> **Exercise objective**:
Transcribe all the data below exactly, leaving its pictures out.

> **Supplied material**:
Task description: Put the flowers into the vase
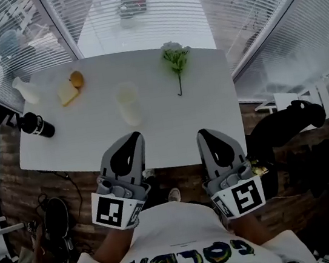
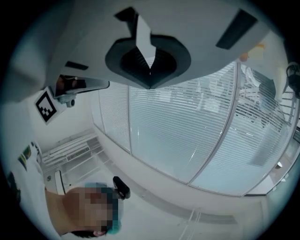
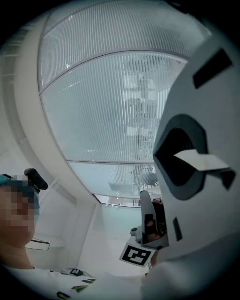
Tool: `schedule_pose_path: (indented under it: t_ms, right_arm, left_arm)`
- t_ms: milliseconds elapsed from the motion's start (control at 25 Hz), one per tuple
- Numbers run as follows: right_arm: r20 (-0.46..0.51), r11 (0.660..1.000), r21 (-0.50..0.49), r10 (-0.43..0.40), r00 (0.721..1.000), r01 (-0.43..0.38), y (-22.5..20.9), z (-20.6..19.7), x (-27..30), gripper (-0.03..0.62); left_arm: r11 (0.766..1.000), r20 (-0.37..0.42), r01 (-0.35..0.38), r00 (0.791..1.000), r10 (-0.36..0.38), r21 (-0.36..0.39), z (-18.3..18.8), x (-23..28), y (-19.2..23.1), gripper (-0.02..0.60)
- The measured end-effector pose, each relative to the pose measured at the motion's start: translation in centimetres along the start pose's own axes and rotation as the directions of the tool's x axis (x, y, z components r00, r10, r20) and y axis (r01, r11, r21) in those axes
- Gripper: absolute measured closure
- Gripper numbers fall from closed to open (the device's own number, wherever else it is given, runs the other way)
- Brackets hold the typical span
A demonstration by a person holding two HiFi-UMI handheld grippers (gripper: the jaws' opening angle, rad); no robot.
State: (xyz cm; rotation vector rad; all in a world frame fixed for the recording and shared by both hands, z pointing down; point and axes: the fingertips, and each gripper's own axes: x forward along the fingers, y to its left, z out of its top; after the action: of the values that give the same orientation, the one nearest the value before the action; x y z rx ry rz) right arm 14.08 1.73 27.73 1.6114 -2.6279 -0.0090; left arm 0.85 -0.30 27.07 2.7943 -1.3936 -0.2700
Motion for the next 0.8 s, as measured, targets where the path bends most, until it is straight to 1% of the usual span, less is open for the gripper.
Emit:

> **Expected answer**:
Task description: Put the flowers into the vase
Tool: `schedule_pose_path: (indented under it: t_ms, right_arm, left_arm)`
- t_ms: milliseconds elapsed from the motion's start (control at 25 Hz), one per tuple
- Numbers run as follows: right_arm: r20 (-0.46..0.51), r11 (0.660..1.000), r21 (-0.50..0.49), r10 (-0.43..0.40), r00 (0.721..1.000), r01 (-0.43..0.38), y (-22.5..20.9), z (-20.6..19.7), x (-27..30), gripper (-0.03..0.62); left_arm: r11 (0.766..1.000), r20 (-0.37..0.42), r01 (-0.35..0.38), r00 (0.791..1.000), r10 (-0.36..0.38), r21 (-0.36..0.39), z (-18.3..18.8), x (-23..28), y (-19.2..23.1), gripper (-0.02..0.60)
- The measured end-effector pose, each relative to the pose measured at the motion's start: translation in centimetres along the start pose's own axes and rotation as the directions of the tool's x axis (x, y, z components r00, r10, r20) and y axis (r01, r11, r21) in those axes
- Gripper: absolute measured closure
- Gripper numbers fall from closed to open (the device's own number, wherever else it is given, runs the other way)
- Brackets hold the typical span
A demonstration by a person holding two HiFi-UMI handheld grippers (gripper: the jaws' opening angle, rad); no robot.
State: (xyz cm; rotation vector rad; all in a world frame fixed for the recording and shared by both hands, z pointing down; point and axes: the fingertips, and each gripper's own axes: x forward along the fingers, y to its left, z out of its top; after the action: of the values that give the same orientation, the one nearest the value before the action; x y z rx ry rz) right arm 14.08 1.73 27.73 1.6114 -2.6279 -0.0090; left arm 0.85 -0.30 27.07 2.7943 -1.3936 -0.2700
Motion for the next 0.8 s, as measured, targets where the path bends most, until it is straight to 1% of the usual span, less is open for the gripper.
Emit:

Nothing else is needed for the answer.